Description of the task
Reproduce all of the data exactly. Images are not to appear in the reply.

Source information
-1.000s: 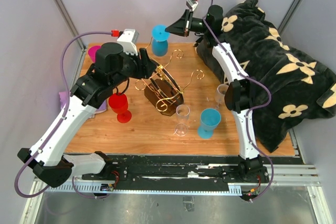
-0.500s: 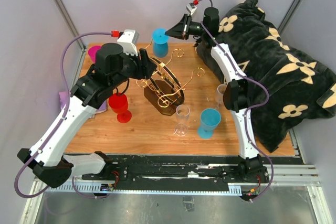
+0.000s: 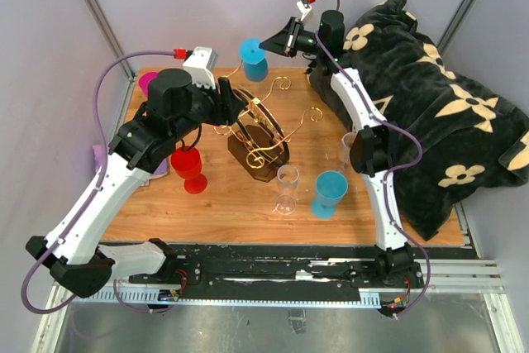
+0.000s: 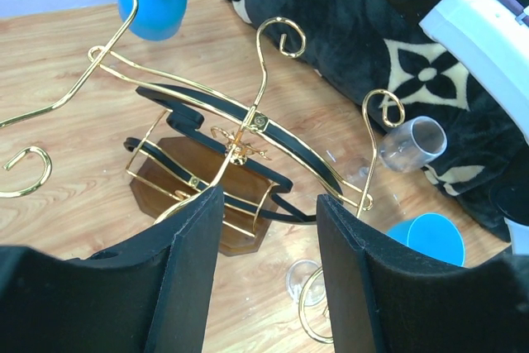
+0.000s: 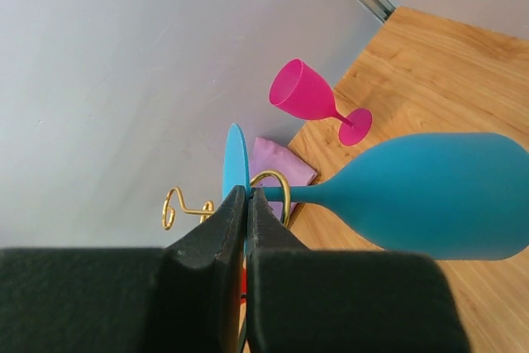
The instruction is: Take the wine glass off the wine glass rack
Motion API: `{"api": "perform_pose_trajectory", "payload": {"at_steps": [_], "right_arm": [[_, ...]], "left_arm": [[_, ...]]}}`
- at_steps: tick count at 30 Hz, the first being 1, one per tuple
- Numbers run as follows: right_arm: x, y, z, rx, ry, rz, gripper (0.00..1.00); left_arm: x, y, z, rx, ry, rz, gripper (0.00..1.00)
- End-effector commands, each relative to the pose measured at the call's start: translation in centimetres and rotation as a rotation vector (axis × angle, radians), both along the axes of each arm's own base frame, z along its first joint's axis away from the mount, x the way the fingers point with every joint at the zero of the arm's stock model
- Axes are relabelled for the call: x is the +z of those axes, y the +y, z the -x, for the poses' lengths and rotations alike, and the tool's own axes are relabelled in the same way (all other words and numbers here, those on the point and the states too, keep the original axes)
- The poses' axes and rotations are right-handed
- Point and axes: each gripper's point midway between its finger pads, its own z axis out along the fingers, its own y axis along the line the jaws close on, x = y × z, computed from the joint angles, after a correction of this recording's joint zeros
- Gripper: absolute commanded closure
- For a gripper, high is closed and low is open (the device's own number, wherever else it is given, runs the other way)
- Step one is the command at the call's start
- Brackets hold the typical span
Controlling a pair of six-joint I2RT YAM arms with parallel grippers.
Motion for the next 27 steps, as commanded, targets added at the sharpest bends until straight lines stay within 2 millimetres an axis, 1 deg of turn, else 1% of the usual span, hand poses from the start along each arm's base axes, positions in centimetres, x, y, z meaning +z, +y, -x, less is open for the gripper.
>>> {"api": "perform_pose_trajectory", "payload": {"at_steps": [1, 4, 8, 10, 13, 15, 19, 22, 27], "right_arm": [[3.2, 1.5, 0.5, 0.005, -0.130, -0.071, 0.99], [3.4, 2.8, 1.8, 0.058, -0.136, -0.083, 0.99], [2.9, 3.6, 3.5, 0.135, -0.110, -0.084, 0.99], [2.6, 3.7, 4.5, 0.178, -0.091, -0.080, 0.99], [2.9, 3.3, 6.5, 0.243, -0.099, -0.073, 0.99], [2.7, 3.0, 7.6, 0.275, -0.102, -0.051, 0.99], [2.4, 2.2, 9.4, 0.307, -0.102, -0.006, 0.99], [2.3, 1.6, 9.7, 0.301, -0.108, 0.031, 0.99], [2.2, 0.1, 9.0, 0.286, -0.095, 0.048, 0.99]], "left_arm": [[0.6, 0.8, -0.2, 0.020, -0.035, -0.006, 0.46], [0.5, 0.8, -0.2, 0.019, -0.034, -0.008, 0.46], [0.6, 0.8, -0.2, 0.018, -0.035, -0.005, 0.46], [0.6, 0.8, -0.2, 0.017, -0.035, -0.005, 0.46], [0.6, 0.9, -0.1, 0.021, -0.038, -0.006, 0.46], [0.6, 0.9, -0.1, 0.020, -0.037, -0.006, 0.46], [0.5, 1.1, 0.0, 0.025, -0.037, -0.006, 0.46], [0.7, 1.1, 0.0, 0.024, -0.040, -0.003, 0.46], [0.8, 1.1, 0.2, 0.022, -0.040, -0.002, 0.46]]}}
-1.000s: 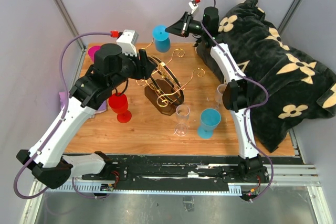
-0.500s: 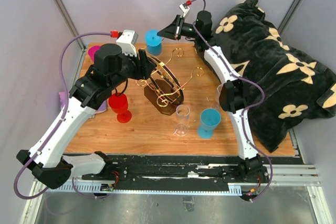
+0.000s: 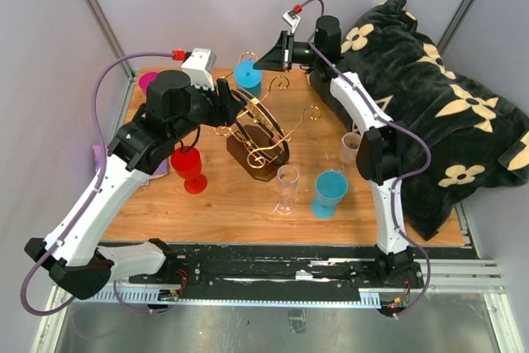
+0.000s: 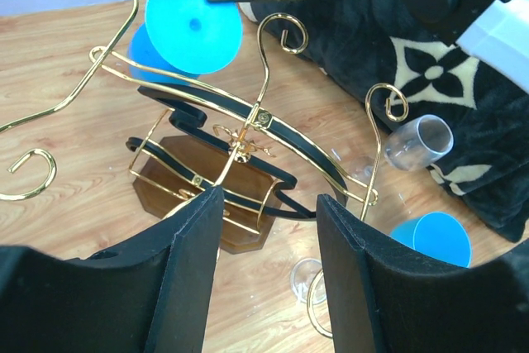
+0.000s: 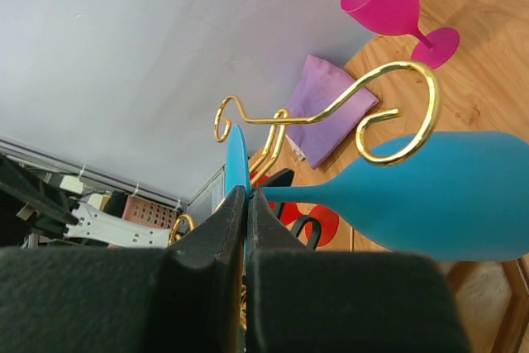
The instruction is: Take the wine glass off the wine glass rack
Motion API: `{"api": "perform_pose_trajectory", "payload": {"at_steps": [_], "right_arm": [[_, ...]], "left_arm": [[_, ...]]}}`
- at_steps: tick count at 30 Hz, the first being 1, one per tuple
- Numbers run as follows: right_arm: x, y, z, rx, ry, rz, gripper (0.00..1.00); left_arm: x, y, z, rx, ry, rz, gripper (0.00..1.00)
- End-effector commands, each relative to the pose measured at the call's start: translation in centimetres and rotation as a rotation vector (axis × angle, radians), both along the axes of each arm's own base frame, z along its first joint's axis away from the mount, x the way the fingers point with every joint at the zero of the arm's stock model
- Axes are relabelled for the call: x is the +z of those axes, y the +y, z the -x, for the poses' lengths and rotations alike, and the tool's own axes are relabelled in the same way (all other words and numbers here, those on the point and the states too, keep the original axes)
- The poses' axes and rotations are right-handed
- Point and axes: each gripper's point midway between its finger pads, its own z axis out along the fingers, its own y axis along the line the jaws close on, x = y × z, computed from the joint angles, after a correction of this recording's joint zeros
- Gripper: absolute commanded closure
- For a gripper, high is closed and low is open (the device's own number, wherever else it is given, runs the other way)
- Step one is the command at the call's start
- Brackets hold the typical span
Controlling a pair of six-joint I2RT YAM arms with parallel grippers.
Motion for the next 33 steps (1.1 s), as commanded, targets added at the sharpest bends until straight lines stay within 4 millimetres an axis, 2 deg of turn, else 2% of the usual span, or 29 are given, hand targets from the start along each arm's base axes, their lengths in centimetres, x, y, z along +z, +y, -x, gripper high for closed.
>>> {"api": "perform_pose_trajectory", "payload": {"at_steps": [1, 8, 13, 18, 22, 26, 30, 33], "right_arm": [[2.6, -2.0, 0.9, 0.024, -0.093, 0.006, 0.99], [1.2, -6.2, 0.6, -0.020, -0.121, 0.125, 0.99], [2.1, -11.3, -0.9, -0.130, -0.165, 0.170, 0.99], [2.9, -14.4, -3.0, -0.197, -0.186, 0.166, 0.99], [1.1, -15.0, -4.7, -0.245, -0.217, 0.234, 0.99], [-2.7, -16.0, -5.9, -0.336, -0.357, 0.496, 0.99], [-4.5, -16.6, -6.5, -0.376, -0.519, 0.733, 0.99], [-4.9, -17.5, -7.4, -0.403, -0.626, 0.862, 0.99]], "left_arm": [[1.2, 0.8, 0.2, 0.014, -0.043, 0.008, 0.46], [1.5, 0.9, 0.4, 0.008, -0.046, 0.007, 0.46], [1.8, 0.5, 0.3, -0.004, -0.048, 0.014, 0.46], [1.8, 0.1, 0.3, -0.017, -0.043, 0.028, 0.46], [1.9, 0.2, 0.3, -0.015, -0.042, 0.026, 0.46], [1.6, 0.3, 0.2, -0.008, -0.039, 0.014, 0.46], [1.6, 0.5, 0.2, -0.003, -0.039, 0.008, 0.46], [1.7, 0.5, 0.3, -0.004, -0.040, 0.009, 0.46]]}}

Result of the task
-1.000s: 
-0.500s: 
+0.000s: 
+0.000s: 
+0.000s: 
The instruction is: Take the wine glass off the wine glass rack
Motion API: `{"api": "perform_pose_trajectory", "payload": {"at_steps": [_], "right_arm": [[_, ...]], "left_arm": [[_, ...]]}}`
- at_steps: tick count at 30 Hz, the first being 1, one per tuple
- Numbers run as follows: right_arm: x, y, z, rx, ry, rz, gripper (0.00..1.00); left_arm: x, y, z, rx, ry, rz, gripper (0.00..1.00)
- End-effector commands, each relative to the pose measured at the call's start: translation in centimetres and rotation as a rotation vector (axis × angle, radians), both along the axes of each arm's own base frame, z along its first joint's axis away from the mount, x the way the fingers point with every joint at the zero of the arm's stock model
- Axes are relabelled for the call: x is the +z of those axes, y the +y, z the -x, for the poses' lengths and rotations alike, and the tool's own axes are relabelled in the same way (all other words and numbers here, those on the point and the states too, keep the original axes)
- The poses' axes and rotations are right-handed
- Point and axes: each gripper's point midway between its finger pads, its own z axis out along the fingers, its own y axis along the line the jaws close on, x = y × z, computed from the joint angles, after a correction of this recording's joint zeros
- Gripper: absolute commanded closure
- For a gripper, high is closed and low is open (the device's own number, wherever else it is given, runs the other way)
- Step one is the command at the call's start
- Brackets hold the typical span
Controlling a pair of six-joint I2RT YAM arms with parallel grippers.
Motion for the next 27 steps, as commanded, targets added at the sharpest bends until straight lines stay within 2 millimetres an axis, 1 deg of turn, else 1% of the usual span, hand poses from the start along each arm's base axes, positions in centimetres, x, y, z meaning +z, +y, -x, less is open for the gripper.
>>> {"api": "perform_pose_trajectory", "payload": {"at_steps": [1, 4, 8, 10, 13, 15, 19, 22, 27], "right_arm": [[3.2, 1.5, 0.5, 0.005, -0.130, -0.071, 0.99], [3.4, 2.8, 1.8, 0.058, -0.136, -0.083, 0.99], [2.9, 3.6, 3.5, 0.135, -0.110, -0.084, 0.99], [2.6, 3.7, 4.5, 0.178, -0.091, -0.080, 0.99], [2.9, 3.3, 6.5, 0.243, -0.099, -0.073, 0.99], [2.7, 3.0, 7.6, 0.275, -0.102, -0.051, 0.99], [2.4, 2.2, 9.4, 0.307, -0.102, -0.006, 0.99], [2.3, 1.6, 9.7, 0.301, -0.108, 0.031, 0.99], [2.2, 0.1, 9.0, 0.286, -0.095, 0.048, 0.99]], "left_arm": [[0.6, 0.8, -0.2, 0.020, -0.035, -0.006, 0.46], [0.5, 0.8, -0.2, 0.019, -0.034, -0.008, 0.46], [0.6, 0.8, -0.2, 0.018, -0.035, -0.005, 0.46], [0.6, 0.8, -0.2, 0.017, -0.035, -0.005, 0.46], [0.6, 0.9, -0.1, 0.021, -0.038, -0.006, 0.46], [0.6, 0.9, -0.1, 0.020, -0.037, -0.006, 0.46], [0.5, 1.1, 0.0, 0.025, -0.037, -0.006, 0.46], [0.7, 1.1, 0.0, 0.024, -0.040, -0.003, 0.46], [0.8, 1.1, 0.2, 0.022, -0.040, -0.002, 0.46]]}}
-1.000s: 
-0.500s: 
+0.000s: 
+0.000s: 
+0.000s: 
The instruction is: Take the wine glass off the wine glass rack
Motion API: `{"api": "perform_pose_trajectory", "payload": {"at_steps": [_], "right_arm": [[_, ...]], "left_arm": [[_, ...]]}}`
- at_steps: tick count at 30 Hz, the first being 1, one per tuple
- Numbers run as follows: right_arm: x, y, z, rx, ry, rz, gripper (0.00..1.00); left_arm: x, y, z, rx, ry, rz, gripper (0.00..1.00)
- End-effector commands, each relative to the pose measured at the call's start: translation in centimetres and rotation as a rotation vector (axis × angle, radians), both along the axes of each arm's own base frame, z along its first joint's axis away from the mount, x the way the fingers point with every joint at the zero of the arm's stock model
- Axes are relabelled for the call: x is the +z of those axes, y the +y, z the -x, for the poses' lengths and rotations alike, and the tool's own axes are relabelled in the same way (all other words and numbers here, those on the point and the states too, keep the original axes)
- The poses' axes and rotations are right-handed
- Point and axes: each gripper's point midway between its finger pads, its own z axis out along the fingers, its own y axis along the line the jaws close on, x = y × z, computed from the joint angles, after a correction of this recording's joint zeros
- Gripper: absolute commanded closure
- For a gripper, high is closed and low is open (the device's own number, wherever else it is given, runs the other way)
- Step one is the command at the call's start
- Brackets hold the typical span
Controlling a pair of six-joint I2RT YAM arms with parallel grippers.
Motion for the next 33 steps (1.1 s), as commanded, targets added at the sharpest bends until straight lines stay within 4 millimetres an axis, 2 deg of turn, else 2% of the usual span, or 29 are given, hand targets from the start along each arm's base axes, their lengths in centimetres, x, y, z along +z, +y, -x, gripper high for closed.
>>> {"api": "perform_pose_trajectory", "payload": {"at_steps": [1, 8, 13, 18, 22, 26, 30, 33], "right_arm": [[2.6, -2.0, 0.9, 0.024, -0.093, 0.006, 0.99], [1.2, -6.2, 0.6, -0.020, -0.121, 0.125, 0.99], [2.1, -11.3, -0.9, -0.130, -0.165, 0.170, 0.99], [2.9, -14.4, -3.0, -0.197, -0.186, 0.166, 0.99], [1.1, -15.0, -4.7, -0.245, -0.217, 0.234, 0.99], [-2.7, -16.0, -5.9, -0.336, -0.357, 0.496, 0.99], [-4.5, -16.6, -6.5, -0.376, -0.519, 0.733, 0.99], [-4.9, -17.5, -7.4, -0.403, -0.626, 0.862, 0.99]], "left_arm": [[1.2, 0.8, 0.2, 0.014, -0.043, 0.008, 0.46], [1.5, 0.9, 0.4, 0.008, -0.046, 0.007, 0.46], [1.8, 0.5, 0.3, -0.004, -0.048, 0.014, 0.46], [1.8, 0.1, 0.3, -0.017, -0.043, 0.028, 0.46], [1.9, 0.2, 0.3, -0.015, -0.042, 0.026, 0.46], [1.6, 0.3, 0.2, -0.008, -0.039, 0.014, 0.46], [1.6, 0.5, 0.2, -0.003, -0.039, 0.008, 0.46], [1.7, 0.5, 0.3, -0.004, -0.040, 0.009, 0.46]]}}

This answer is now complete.